NHS England elective planning guidance confirms mammoth GP A&G task

NHS England has confirmed plans for this year’s 10% increased elective activity target to be predominantly achieved through increased GP advice and guidance (A&G).

The plans were first revealed in draft guidance seen by Pulse last month, which set out that GP A&G ‘could contribute an estimated six percentage points’ towards the target of ‘over 10% more’ activity.

Final NHS England elective recovery planning guidance published yesterday enshrined the plans, including that the number of pathways ‘completed in primary care with the support of specialist advice’ without onward referral will be monitored through a new dataset – the Elective Recovery Outpatient Collection (EROC).

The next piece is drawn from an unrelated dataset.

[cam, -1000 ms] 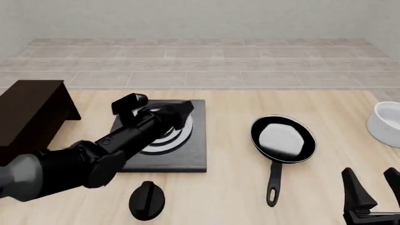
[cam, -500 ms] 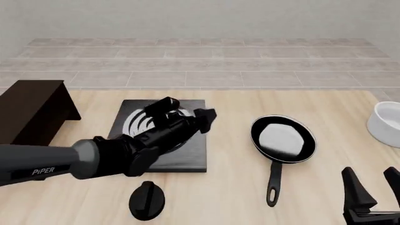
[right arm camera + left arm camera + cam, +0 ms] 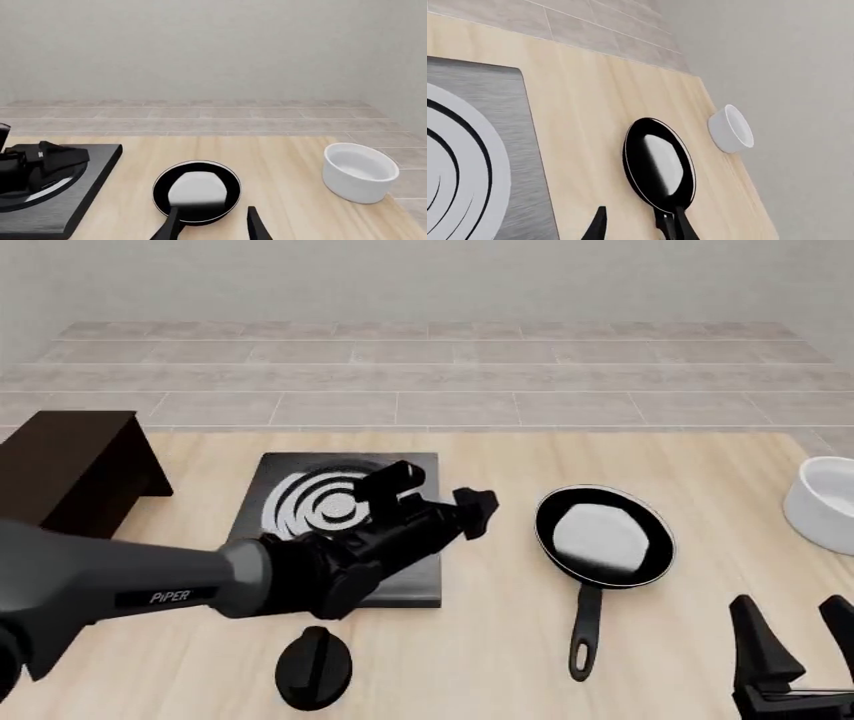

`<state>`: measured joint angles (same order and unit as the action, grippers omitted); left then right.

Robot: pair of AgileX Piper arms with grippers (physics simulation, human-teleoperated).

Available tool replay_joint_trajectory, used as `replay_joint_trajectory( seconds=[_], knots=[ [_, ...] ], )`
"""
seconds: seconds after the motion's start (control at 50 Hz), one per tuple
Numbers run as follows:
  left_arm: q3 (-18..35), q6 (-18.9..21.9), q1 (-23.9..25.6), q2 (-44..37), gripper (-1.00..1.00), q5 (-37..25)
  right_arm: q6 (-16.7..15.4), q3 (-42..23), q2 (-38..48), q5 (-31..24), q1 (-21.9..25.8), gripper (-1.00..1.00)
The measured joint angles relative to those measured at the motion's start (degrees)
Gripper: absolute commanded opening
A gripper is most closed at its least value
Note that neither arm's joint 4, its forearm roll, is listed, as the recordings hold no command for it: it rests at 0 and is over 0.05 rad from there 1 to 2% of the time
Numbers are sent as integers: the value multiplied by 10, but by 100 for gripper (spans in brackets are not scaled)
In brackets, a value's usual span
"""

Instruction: Put the frying pan on top of the cabinet.

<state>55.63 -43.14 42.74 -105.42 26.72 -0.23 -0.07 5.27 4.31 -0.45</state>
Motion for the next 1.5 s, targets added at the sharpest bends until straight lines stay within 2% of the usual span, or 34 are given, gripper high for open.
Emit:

It said that further guidance on this monitoring approach is available on NHS England’s FutureNHS planning platform.

The guidance added that local commissioners will also be monitored against the target of a ‘minimum’ 25% reduction in the following up of outpatients by March next year.

They should plan how they will redeploy released capacity, including to ‘increase conducting A&G in co-ordination with primary care’, it said.

A&G involves GPs accessing specialist advice by telephone or IT platforms, rather than referring patients for a hospital investigation.

The guidance also added that local commissioners and providers should consider how ‘optimal referral management will happen’.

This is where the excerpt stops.